Sunday, April 27, 2008

Miradas*


Mírame andar, que ayer me falló la rodilla y me fui al suelo. Estoy empezando a pagar mis 29 años de basket y todas las tensiones estúpidas a las que sometí a mi cuerpo, pero me lo pasé de puta madre.
Mírame andar sin que te vea, y notarás cómo me he puesto viejo, cómo mis hombros caen y mis pies arrastran, pero me lo pasé de puta madre.
Mírame andar sin que te vea y sin que te sienta, y verás como migran los pájaros, cómo la luna busca un desfase entre nubes, cómo la orilla del otro lado se acerca poco a poco, cómo la carne crepita y huele, cómo no importa lo que fue y sí lo que haya de venir… Mírame y piensa en una noche de alimañas y espíritus, en una controversia y en un absurdo, en el rastro del animal herido, en la feria incendiada de luces y un hombre solo, en la costra que protege la herida, en el pañuelo blanco… o, si quieres, mejor mírame con deseo, aunque me quede poco que ofrecer, o con ganas de morderme el muslo, o con incontinencia por hacerme la boca nueva… me da lo mismo siempre que no me mires con conmiseración.
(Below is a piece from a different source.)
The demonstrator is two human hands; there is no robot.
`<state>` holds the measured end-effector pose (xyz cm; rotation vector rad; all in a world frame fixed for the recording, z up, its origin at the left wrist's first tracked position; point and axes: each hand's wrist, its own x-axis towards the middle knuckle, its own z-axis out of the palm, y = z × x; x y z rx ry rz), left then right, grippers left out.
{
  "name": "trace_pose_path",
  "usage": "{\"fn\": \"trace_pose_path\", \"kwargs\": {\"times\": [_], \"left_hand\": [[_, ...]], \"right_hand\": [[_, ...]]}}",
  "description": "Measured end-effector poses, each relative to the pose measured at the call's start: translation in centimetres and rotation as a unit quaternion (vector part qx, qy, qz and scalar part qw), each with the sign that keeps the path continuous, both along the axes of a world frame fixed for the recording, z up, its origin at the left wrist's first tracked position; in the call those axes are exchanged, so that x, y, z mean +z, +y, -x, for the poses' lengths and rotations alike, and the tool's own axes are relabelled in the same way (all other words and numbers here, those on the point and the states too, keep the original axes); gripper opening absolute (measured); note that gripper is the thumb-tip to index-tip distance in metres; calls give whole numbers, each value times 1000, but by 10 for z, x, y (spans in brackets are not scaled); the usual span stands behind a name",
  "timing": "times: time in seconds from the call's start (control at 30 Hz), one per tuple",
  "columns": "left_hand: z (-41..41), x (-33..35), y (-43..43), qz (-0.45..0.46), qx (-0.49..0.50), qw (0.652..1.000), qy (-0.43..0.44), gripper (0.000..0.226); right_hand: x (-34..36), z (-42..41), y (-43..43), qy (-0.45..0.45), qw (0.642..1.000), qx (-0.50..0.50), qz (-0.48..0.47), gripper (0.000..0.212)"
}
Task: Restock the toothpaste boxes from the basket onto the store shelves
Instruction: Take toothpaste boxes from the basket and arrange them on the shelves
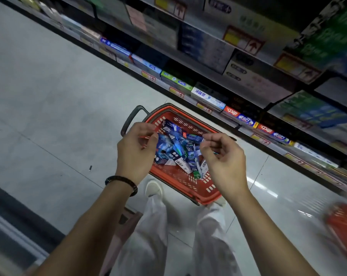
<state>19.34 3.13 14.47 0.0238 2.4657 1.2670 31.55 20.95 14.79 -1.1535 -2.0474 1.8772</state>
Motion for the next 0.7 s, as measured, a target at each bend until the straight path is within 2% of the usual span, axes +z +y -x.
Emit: {"fn": "trace_pose_path", "kwargs": {"times": [0.4,0.53,0.7], "left_hand": [[-13,-132,-11,32,-31,999,-19,18],[-11,-178,-12,74,-48,995,-41,17],[-3,-237,-19,110,-92,989,-20,19]], "right_hand": [[-113,-8,-17,-35,999,20,25,17],[-144,-11,-17,-45,998,20,34,17],[-174,-13,-18,-48,998,19,40,21]]}}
Mírame, en todo caso, para que pueda quedarme a vivir en tus ojos un ratito, para quemarme con tus rayos de láser, para dejar caer tus bombas atómicas sobre mi espalda sin que yo sienta nada… pero que presienta.
Mírame andar y verás el pasado completo del hombre, el medioevo de un gesto común, el justo instante de la ira antes del combate, el pretacto de amar, la sensación de vértigo de quien penetra y sale, el agosto del cuerpo, la líquida lujuria de un hagámoslo ahora, el antiguo régimen, el nuevo, el renacimiento entero y las postmoderna cojera patizamba de mi pierna izquierda.
Mírame andar sin que te vea y sabré que me miras, porque hay un hombre igual que yo que pervive en tu sombra y la alimenta.
La soledad es un arte mayor que me fascina.

*[Debo dejar de leer a Oliverio Girondo... o debiera pohibírmelo mi médico de cabecera]


•••
Las mandarinas se pelaban con la mano y quedaba el perfume durante horas mientras en la tahona del tío Jerónimo se hacían hornazos fuera de temporada. Todo era blanco en aquel subsótano, que daba al río, en el que el calor del horno y el penetrante olor a cualquier cosa recién hecha lo configuraba en paraíso menor y subterráneo. Las bandejas, renegridas de los miles de horneadas que habían sufrido, se apilaban como pizarras viejas sobre unas enormes estanterías de madera burda. Allí se hacía todo lo que pueda imaginarse que necesitase un horno de leña: tostones asados, mazapanes, polvorones, bollos de infinitas formas, pan de pueblo, magdalenas con azucarón, bollas, mojicones, colines, chiquitillos, milhojas, empanadas… y el tío Jerónimo lucía una boina blanca, un mandilón, una camisona regazada y su eterna colilla de tabaco de liar colgada entre los labios. Era brusco, pero tierno; callado, casi hermético… y de vez en cuando me decía: ‘pilla una pasta, Felipón, que están calientes’. Yo le sonreía y pillaba un puñao de aquellas pastas de nata con formas de corazón, estrella, luna, conejito… y me las comía sentado en el escalerón de piedra. A veces, sin venir a cuento, le gritaba: ‘¡Tío Jerónimo, ¿iremos a pescar?!’… ‘Claro, Felipón, el domingo a las siete te quiero ver en la gasolinera de Bernal con la pesquera al hombro, que esta semana hay trepa de bogas y vamos a ir a las chorreras con cinco anzuelos… van a engancharse hasta por la cola, ya verás… pero esta vez no te pongo yo el cebo, eh, que tienes que aprender… y lo mismo hasta pillamos algún barbo grande o una buena trucha, que el tío Jerónimo es un campeón.’… y seguía amasando rebozado en harina, y a mí me parecía que Dios tenía que ser igual que el tío Jerónimo… Y se murió un día, no sé de qué, y se me borró de la memoria como por arte de magia, y hoy ha vuelto a visitarme, sin más, con la tía Eugenia y su moño trenzado.